### Instructions for the task:
What lines below contain the word "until"? Please pull each one out.
---+---
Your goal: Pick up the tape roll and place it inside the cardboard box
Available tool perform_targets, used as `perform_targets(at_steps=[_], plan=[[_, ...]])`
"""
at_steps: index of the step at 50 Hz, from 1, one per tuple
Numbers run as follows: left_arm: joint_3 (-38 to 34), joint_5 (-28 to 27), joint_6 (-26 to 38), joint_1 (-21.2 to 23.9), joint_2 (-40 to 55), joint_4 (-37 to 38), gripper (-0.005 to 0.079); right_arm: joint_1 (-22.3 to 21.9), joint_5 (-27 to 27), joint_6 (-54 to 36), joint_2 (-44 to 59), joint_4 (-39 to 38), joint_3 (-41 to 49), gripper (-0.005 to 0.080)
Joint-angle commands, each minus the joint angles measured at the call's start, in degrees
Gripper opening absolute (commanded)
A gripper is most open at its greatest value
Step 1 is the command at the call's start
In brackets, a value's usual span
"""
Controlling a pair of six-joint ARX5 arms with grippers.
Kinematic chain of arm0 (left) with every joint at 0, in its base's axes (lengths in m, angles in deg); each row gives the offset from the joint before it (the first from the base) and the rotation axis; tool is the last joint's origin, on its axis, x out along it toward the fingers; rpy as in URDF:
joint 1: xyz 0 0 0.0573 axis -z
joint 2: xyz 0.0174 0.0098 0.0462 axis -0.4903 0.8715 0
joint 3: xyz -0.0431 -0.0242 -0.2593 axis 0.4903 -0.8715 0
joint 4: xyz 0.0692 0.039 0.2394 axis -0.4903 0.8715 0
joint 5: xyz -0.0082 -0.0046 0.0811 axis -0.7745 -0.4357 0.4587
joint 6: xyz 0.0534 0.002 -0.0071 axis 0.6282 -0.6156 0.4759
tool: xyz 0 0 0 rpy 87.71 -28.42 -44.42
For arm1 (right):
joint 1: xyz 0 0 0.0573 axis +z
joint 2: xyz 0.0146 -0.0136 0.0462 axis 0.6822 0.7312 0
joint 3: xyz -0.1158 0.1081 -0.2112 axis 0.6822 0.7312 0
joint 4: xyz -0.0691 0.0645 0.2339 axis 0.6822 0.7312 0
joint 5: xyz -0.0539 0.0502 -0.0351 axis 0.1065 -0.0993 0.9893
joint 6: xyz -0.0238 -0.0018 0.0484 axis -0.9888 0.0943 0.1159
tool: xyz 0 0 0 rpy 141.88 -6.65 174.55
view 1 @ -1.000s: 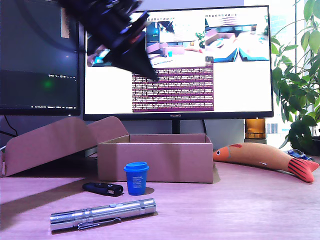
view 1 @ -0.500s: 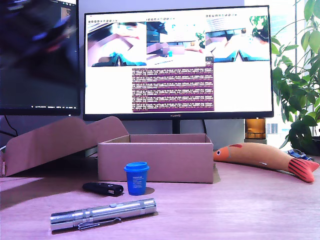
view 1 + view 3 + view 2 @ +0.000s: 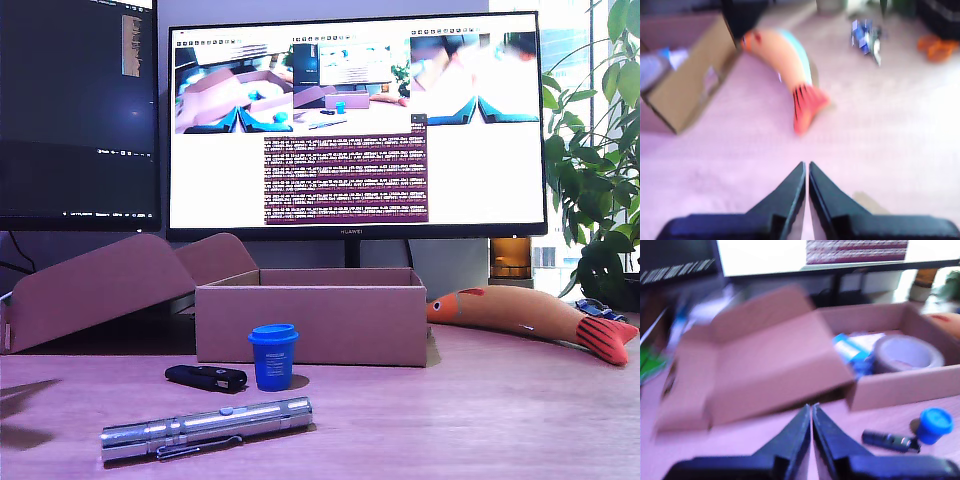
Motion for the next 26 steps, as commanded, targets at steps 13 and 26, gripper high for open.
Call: perform_targets(at_steps=[13, 26], plan=[[-3.0, 2.4, -4.4, -1.3, -12.9, 9.4, -0.0019, -0.2, 0.2, 0.2, 0.2, 3.3, 0.4, -0.0010], [-3.0, 4.6, -4.8, -1.3, -18.3, 13.6, -0.0019, -0.2, 0.2, 0.2, 0.2, 3.6, 0.4, -0.0010]])
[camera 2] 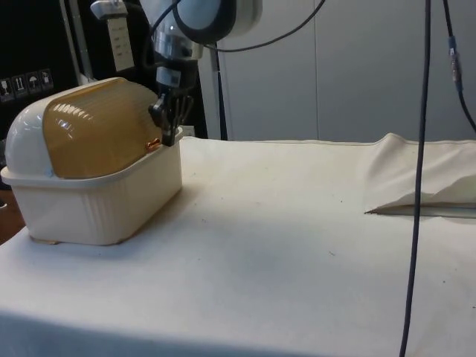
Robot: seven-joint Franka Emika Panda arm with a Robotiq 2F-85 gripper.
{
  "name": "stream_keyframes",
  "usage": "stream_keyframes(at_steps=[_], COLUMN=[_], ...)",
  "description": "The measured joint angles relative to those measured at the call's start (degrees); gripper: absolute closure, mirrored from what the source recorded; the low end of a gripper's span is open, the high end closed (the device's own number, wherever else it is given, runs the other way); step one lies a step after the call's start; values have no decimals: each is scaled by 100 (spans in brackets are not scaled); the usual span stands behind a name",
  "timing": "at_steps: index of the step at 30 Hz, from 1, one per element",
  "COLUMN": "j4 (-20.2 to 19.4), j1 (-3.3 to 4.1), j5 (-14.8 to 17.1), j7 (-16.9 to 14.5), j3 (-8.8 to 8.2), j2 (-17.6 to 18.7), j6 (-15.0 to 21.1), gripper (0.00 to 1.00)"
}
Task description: Open the lid, then close it.
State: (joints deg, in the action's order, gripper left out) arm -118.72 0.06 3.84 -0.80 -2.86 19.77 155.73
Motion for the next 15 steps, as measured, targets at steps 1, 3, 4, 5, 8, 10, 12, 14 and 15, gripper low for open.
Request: stream_keyframes(at_steps=[1, 3, 4, 5, 8, 10, 12, 14, 15], j4=[0, 11, 11, 11, 17, 23, 29, 34, 46], j1=[0, 0, 0, 0, 0, 0, 0, 0, 0], j5=[0, 11, 11, 17, 34, 52, 57, 92, 138], j7=[0, -6, -6, -6, -6, -6, 0, -6, -11], j3=[0, 6, 6, 6, 6, 6, 6, 6, 11], j2=[0, 17, 17, 23, 34, 34, 34, 34, 40], j6=[0, 0, 0, 0, 0, 0, 0, 0, 0], gripper=[100, 100, 100, 100, 100, 100, 100, 100, 100])
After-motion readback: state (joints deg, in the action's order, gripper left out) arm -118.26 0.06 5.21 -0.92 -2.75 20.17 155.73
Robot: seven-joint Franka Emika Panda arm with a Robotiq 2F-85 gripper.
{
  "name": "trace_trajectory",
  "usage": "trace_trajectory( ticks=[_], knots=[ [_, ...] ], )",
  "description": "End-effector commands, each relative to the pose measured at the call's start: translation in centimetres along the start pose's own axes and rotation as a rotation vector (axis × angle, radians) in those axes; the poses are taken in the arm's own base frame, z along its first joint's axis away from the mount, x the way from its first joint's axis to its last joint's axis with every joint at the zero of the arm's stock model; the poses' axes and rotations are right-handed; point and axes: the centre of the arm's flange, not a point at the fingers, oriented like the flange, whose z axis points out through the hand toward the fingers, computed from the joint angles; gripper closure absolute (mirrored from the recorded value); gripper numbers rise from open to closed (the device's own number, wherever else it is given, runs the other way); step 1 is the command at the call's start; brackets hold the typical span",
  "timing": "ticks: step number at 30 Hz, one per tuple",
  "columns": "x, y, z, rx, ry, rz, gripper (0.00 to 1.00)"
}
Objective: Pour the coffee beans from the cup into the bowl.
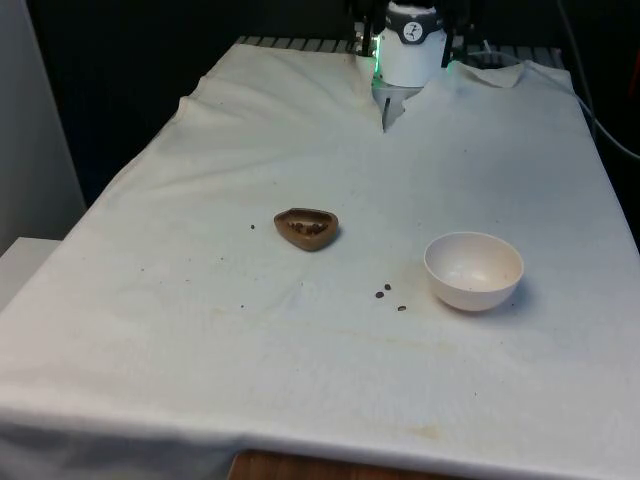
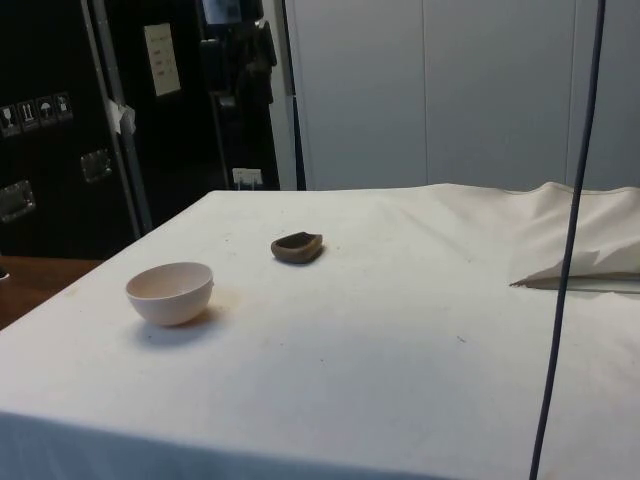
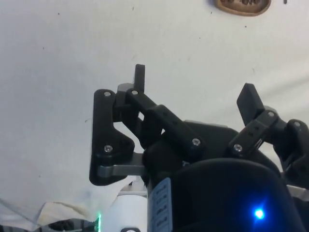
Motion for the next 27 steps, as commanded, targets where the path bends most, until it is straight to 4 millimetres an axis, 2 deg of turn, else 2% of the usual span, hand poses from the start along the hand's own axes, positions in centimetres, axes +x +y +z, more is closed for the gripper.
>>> trace_trajectory(
  ticks=[1, 27],
  knots=[
    [0.1, 0.1, 0.4, -0.005, 0.011, 0.011, 0.00],
    [0.8, 0.4, 7.2, 0.009, 0.041, 0.108, 0.00]
  ],
)
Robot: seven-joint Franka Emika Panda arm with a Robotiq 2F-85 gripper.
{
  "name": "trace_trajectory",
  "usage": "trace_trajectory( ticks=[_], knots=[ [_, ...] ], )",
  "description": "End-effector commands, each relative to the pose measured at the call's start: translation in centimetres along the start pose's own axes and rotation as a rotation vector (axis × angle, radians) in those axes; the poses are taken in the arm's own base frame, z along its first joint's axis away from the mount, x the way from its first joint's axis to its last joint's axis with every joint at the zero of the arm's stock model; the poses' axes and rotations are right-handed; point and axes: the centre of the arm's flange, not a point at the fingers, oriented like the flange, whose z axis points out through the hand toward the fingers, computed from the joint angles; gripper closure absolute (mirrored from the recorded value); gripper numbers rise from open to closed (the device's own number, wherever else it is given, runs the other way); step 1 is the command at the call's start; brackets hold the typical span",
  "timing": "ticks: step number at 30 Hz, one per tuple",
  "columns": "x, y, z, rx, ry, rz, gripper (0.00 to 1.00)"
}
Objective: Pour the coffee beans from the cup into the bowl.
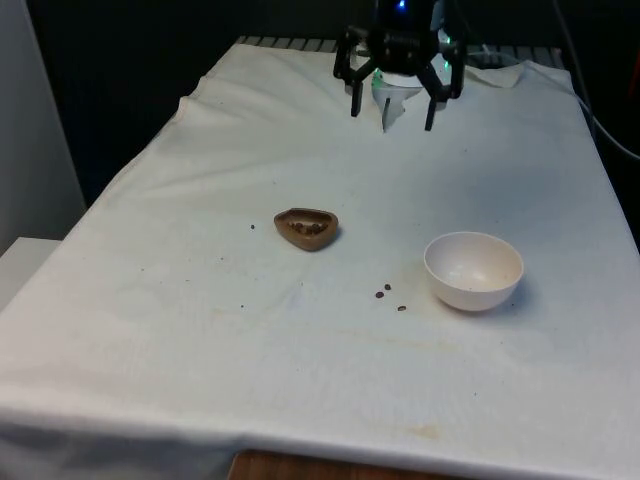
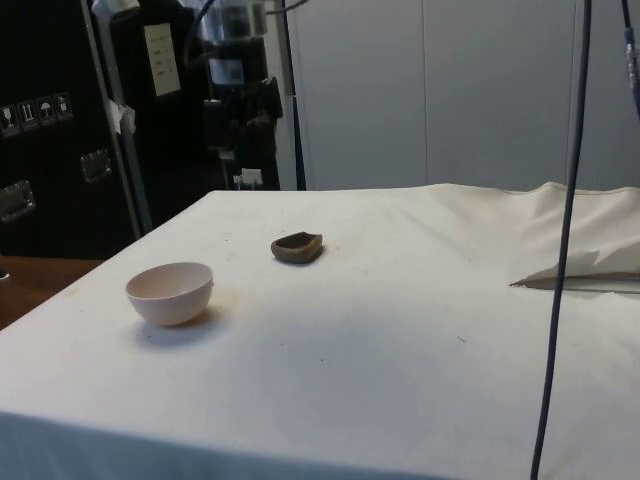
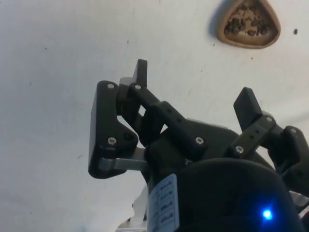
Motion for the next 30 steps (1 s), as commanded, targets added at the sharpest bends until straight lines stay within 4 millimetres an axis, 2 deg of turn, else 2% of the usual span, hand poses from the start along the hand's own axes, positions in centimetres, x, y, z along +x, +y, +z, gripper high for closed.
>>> trace_trajectory(
  ticks=[1, 6, 9, 16, 30],
  knots=[
    [0.1, 0.1, 0.5, -0.002, 0.012, 0.008, 0.00],
    [0.3, 0.2, 2.1, -0.003, 0.016, 0.009, 0.00],
    [0.3, 0.3, 2.4, -0.003, 0.017, 0.009, 0.00],
    [0.4, 0.7, 5.0, -0.006, 0.020, 0.013, 0.00],
    [0.5, 1.9, 8.3, -0.016, 0.024, 0.023, 0.00]
  ],
)
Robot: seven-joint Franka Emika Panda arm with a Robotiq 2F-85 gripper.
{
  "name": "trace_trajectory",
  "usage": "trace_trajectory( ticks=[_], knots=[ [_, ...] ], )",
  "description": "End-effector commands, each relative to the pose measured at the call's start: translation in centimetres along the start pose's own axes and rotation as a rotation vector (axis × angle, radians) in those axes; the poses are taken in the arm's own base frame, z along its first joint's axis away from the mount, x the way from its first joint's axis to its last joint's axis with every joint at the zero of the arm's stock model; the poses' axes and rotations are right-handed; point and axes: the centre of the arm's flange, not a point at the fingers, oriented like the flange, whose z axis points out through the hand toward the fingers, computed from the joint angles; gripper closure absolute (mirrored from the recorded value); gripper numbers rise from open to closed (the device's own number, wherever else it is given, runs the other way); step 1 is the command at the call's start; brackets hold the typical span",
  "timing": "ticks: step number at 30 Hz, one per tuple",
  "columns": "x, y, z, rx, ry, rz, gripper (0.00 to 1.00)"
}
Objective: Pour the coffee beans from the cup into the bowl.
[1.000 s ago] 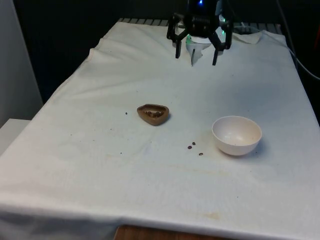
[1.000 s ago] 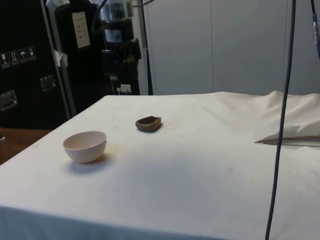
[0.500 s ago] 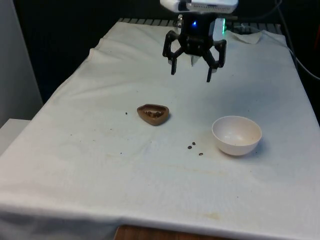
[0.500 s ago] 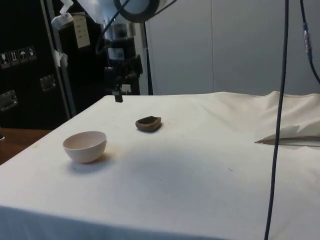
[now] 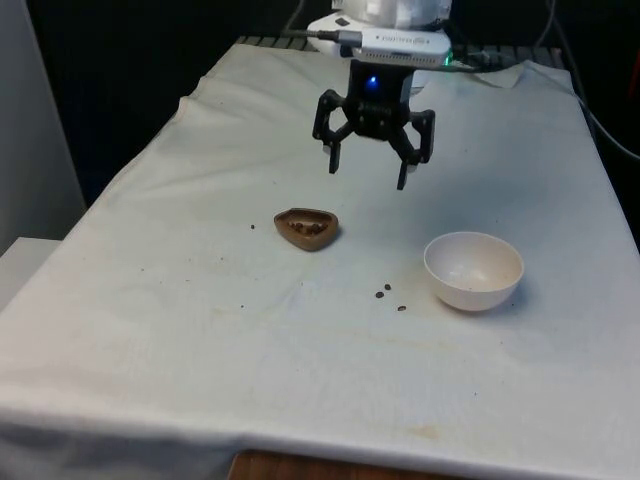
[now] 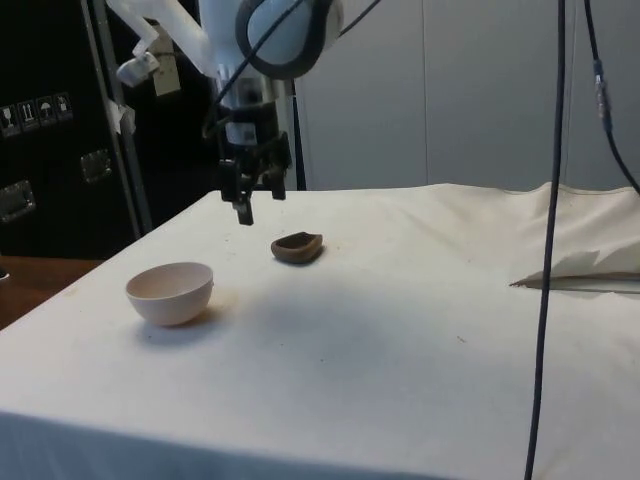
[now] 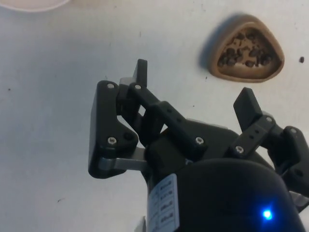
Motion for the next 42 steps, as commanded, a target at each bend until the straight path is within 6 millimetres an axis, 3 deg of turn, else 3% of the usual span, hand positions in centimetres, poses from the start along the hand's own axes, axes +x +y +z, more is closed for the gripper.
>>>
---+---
### Reply:
Motion for the next 27 steps, as commanded, targets where the path bends most, until it is straight to 4 millimetres an axis, 2 deg of turn, else 2% of the usual span, hand poses from the start along the hand's own axes, positions in centimetres, axes +x +y +z, more is closed for the gripper.
Motion for the next 30 steps (1 s), as commanded, targets added at the sharpest bends until straight lines stay within 4 millimetres an axis, 2 deg of turn, else 2% of the usual span, hand poses from the start along the hand's own axes, positions in centimetres, x, y, z along +x, +y, +z, gripper high for closed.
Motion for the next 42 steps, as commanded, a target at each bend until the straight path is within 6 millimetres an axis, 3 deg of turn, else 3% of the usual span, hand positions in centimetres, poses from the start along the hand's own axes, axes +x +y +z, more is closed for the gripper.

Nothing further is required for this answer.